Il creativo, di solito è inteso come vivace, sicuro e padrone delle situazioni, il Pierino che diverte o il fortunato che ha tutto per vivere solo di gioia, ma è un meccanismo delicato. Può essere l’elemento che non fa parte della squadra, che non si sente riconosciuto e accumula rivendicazioni e cariche di ribellione o ha un modo di proporsi troppo personale che gli altri non capiscono e lo fa sentire estraneo all’ambiente. Può essere introverso, ma sempre attento a ciò che lo circonda, e portato a interpretarlo e modificarlo secondo proprie concezioni, ma non comunica le proprie opinioni, e gli altri lo escludono.
Sente di essere diverso e vorrebbe fare, ma durante lo sviluppo, a iniziare dalla scuola, deve rispettare tempi che gli sono stretti e assorbire insegnamenti uguali per tutti e, nello sport, è più che altro costretto a tenere il passo degli altri e a soffocare il proprio talento. A volte, ha un rapporto troppo facile o difficile, e dunque ugualmente dannoso, con l'ambiente, come giocarsela dall’alto o sentirsi estraneo. Non sempre si sa far valere anche fuori dello sport, a causa d’inquietudini, difficoltà ad adattarsi e bisogno di maggiori riconoscimenti. Può patire anche il successo, come credere di essere al centro di ogni attenzione e di poterlo sempre avere o, al contrario, vivere nel terrore di perderlo. E alla fine è più fragile degli altri e più esposto ai rischi. Quando non sa ancora come esprimere la propria creatività e ha un ingegno ancora fine a se stesso, infatti, rischia di creare senza direzione e, dunque, di essere solo stravagante e non costruttivo.
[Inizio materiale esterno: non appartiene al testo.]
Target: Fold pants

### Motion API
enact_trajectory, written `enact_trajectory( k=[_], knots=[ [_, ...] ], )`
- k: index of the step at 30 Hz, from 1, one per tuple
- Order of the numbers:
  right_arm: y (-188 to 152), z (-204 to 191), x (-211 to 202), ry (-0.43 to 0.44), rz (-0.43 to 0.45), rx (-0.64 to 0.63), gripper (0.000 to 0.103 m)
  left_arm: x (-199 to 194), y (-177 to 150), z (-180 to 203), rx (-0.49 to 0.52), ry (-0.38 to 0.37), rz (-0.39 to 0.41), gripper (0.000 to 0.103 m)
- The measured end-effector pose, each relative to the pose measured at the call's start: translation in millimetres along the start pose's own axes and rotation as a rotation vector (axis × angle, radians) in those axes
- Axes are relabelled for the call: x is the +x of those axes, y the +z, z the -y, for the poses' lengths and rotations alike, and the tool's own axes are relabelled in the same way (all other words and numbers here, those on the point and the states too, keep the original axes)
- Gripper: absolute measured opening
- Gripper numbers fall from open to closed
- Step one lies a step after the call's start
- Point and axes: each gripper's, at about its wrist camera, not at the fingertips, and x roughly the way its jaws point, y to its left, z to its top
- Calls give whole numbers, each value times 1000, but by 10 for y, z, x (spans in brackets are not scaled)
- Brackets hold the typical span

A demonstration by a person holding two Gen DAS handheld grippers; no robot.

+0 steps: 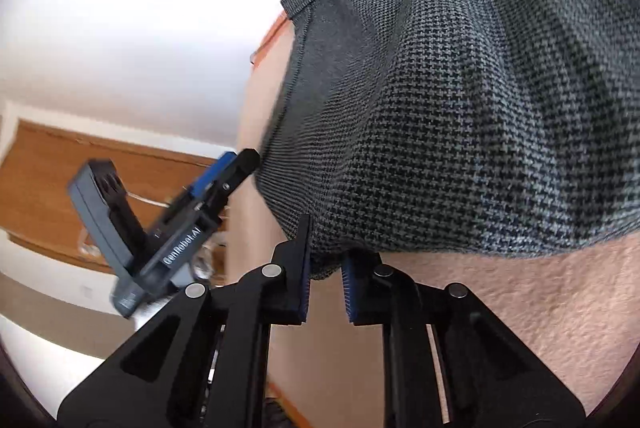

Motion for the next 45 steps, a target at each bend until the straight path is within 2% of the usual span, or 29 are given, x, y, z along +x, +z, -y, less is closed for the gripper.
enact_trajectory(
  k=[3,5,8,10,13,17,19,21,24,25,26,27,29,31,34,37,41,45],
  knots=[
    [-64,31,-197,-51,19,-28,22,188,-101,92,69,10,-65,55],
    [-115,102,-418,-82,55,-20,43,158,-96,76,67,6,-55,55],
    [-190,292,-838,-87,133,38,53,40,-32,42,59,42,-34,55],
    [-239,460,-1169,-122,215,87,58,-97,32,75,67,58,13,53],
    [-236,681,-1561,-222,344,154,63,-274,123,211,50,-8,80,53],
    [-163,1033,-1907,-228,437,303,66,-333,253,579,87,-108,122,53],
    [-66,1188,-1848,-238,457,370,66,-308,326,766,111,-140,132,53],
    [33,1316,-1772,-195,484,420,66,-245,372,927,140,-146,132,53],
    [126,1407,-1839,-194,486,406,66,-110,443,1122,171,-155,112,53],
    [178,1414,-1833,-200,477,391,63,-69,452,1168,181,-149,105,53],
    [217,1428,-1828,-195,469,381,53,-39,442,1198,191,-142,98,53],
    [243,1432,-1823,-203,459,375,50,2,443,1227,197,-137,90,53],
    [274,1386,-1809,-215,446,344,28,49,401,1232,207,-146,73,53],
    [290,1302,-1910,-222,446,296,25,116,350,1297,239,-128,51,53],
    [343,1013,-2057,-232,460,179,22,198,222,1376,307,-101,35,53],
    [340,873,-2030,-327,440,80,21,179,203,1406,324,-86,54,53],
    [307,1247,-1916,-325,384,201,21,190,224,1401,314,-97,49,53],
    [298,1325,-1880,-342,345,189,23,113,228,1407,334,-82,58,53]
  ],
)
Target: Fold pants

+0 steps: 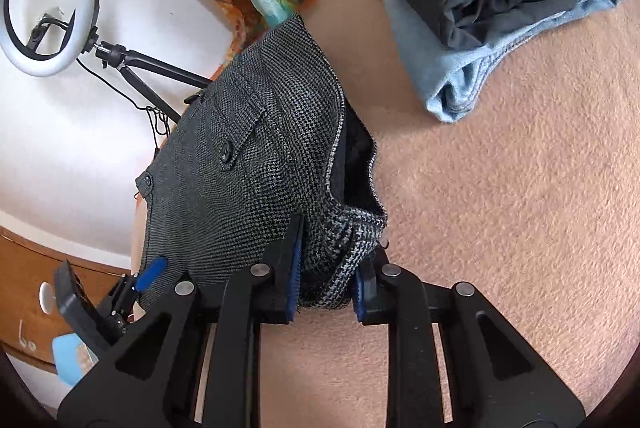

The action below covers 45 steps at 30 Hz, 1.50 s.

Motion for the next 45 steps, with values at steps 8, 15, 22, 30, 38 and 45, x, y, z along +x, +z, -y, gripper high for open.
enact_trajectory(
  k=[8,15,22,30,38,45],
  knots=[
    [92,-118,-408,-35,70,-116,47,-649,158,401,89,-52,198,55],
    [265,-173,-1012,-8,207,-168,60,-589,433,1220,265,-182,174,56],
    [503,-109,-1416,27,304,-130,62,-285,618,1933,439,-209,101,56],
    [587,53,-1440,64,296,-74,63,85,691,2113,465,-188,34,60],
    [602,52,-1315,95,269,-57,63,164,798,1918,348,-238,63,32],
    [637,40,-1072,111,195,-46,68,-134,853,1420,89,-373,157,17]
  ],
)
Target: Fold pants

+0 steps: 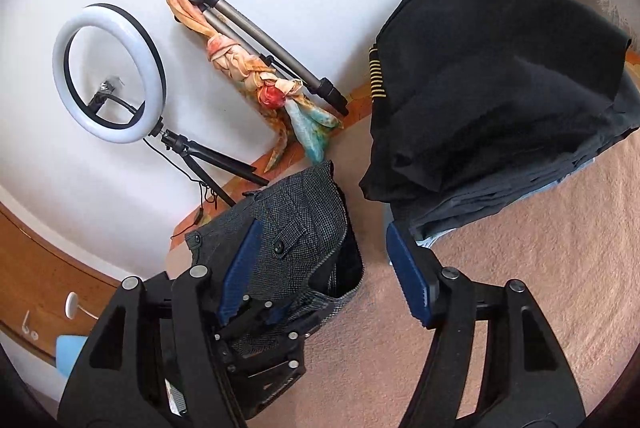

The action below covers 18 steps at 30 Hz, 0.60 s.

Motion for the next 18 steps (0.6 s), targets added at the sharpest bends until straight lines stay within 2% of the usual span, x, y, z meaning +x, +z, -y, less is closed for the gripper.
enact_trajectory(
  k=[3,6,8,14,18],
  knots=[
    [6,-19,174,26,-45,19,68,-195,13,-41,-40,-5,58,16],
    [0,-80,417,55,-128,25,73,-339,19,-100,-78,-7,100,16],
    [-12,-118,570,44,-158,23,74,-404,-1,-114,-102,-11,118,16],
    [-4,-40,1049,65,-272,127,78,-459,13,-118,-84,-1,128,16],
    [-11,1,1311,36,-303,136,79,-412,11,-110,-78,-6,130,16]
  ],
)
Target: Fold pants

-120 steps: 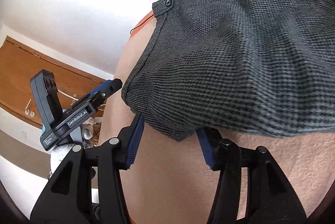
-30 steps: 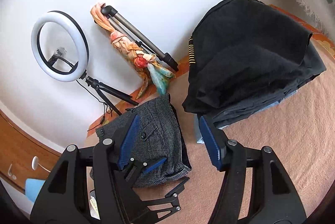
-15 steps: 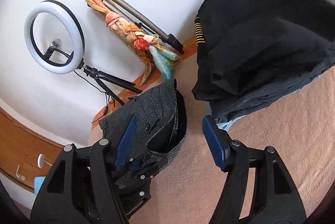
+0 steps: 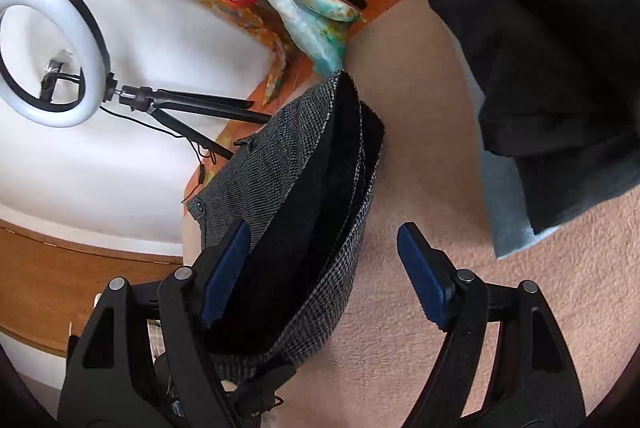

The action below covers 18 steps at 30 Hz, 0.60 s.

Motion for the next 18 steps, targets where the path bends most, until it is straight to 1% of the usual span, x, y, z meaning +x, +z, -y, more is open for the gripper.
enact_trajectory(
  k=[2,4,5,6,8,10,11,13,16,17,18],
  knots=[
    [23,58,112,11,-8,23,79,6,-19,10,3,-1,-1,16],
    [32,83,167,41,8,37,77,19,-32,14,7,-7,-4,16],
    [32,74,177,53,17,33,66,23,-37,14,8,-8,-4,16],
    [32,56,186,65,20,26,58,27,-39,9,5,-11,-3,16],
    [40,-8,169,59,39,4,30,18,-48,-12,-9,-19,1,15],
    [33,-101,118,47,68,-34,18,-13,-67,-28,-25,-29,11,16],
    [31,-147,89,39,82,-49,15,-29,-79,-30,-28,-33,16,15],
    [6,-240,31,45,99,-76,12,-58,-95,-41,-30,-40,16,15],
    [-46,-418,-38,48,128,-116,10,-144,-121,-69,-34,-49,8,18],
    [-64,-479,-60,50,136,-126,10,-186,-136,-79,-33,-55,2,22],
    [-83,-547,-81,51,144,-135,10,-239,-157,-91,-32,-59,-10,31]
  ],
)
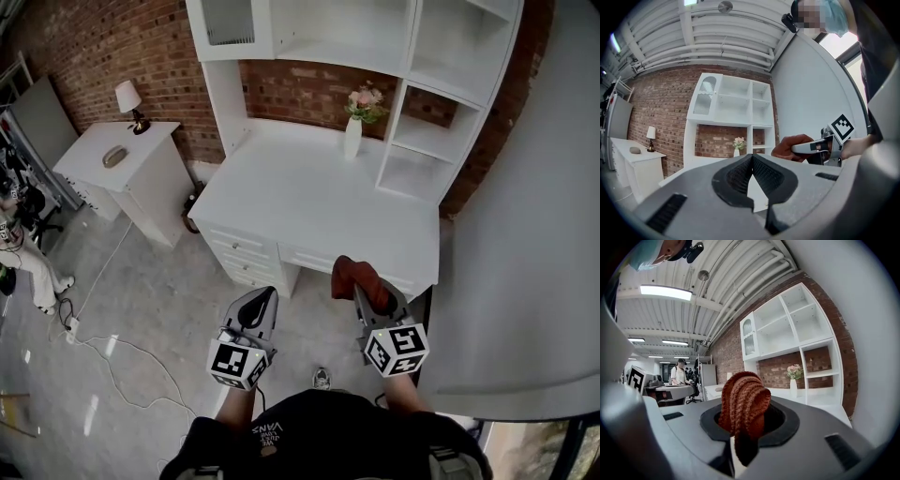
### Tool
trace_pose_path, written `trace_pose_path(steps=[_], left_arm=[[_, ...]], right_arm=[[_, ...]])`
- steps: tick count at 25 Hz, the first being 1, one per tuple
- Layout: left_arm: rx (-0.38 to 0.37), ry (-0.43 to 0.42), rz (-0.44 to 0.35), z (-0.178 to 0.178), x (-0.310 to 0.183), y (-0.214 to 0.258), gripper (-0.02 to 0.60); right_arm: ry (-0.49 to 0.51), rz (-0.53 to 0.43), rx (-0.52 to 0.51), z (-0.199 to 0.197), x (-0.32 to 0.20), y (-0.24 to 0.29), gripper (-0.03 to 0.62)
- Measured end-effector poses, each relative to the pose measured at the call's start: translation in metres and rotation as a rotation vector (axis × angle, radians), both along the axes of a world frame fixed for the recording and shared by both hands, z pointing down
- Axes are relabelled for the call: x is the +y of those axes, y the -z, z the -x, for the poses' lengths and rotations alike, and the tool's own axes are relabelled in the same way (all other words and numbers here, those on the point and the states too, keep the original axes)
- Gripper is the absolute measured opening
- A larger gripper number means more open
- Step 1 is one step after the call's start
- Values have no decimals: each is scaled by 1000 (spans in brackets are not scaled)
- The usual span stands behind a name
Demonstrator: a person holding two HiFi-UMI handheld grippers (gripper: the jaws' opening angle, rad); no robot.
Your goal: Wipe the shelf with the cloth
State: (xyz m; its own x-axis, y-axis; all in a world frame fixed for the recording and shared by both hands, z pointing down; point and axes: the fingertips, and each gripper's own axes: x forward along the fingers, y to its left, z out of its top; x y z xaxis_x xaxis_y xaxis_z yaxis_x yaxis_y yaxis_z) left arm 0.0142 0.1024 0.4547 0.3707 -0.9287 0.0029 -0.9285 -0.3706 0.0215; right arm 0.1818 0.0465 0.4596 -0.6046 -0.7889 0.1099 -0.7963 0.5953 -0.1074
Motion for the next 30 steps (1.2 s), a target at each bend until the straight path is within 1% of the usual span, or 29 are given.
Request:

Nello sport, che non può essere inteso come attività perditempo, utile giusto per divertire e distrarsi da altre più serie, può mostrare forti implicazioni emotive. Per esempio, un desiderio a volte irritante di affermazione, un’ansia dovuta alla sua vitalità, che sente compressa, un’indifferenza verso gli interessi collettivi, la paura di non essere mai arrivato e di poter ricascare indietro. O la più pressante di tutte, una grande vivacità creativa, che, se non può esprimere, trasforma in insicurezza o in un'inquietudine a volte ribelle.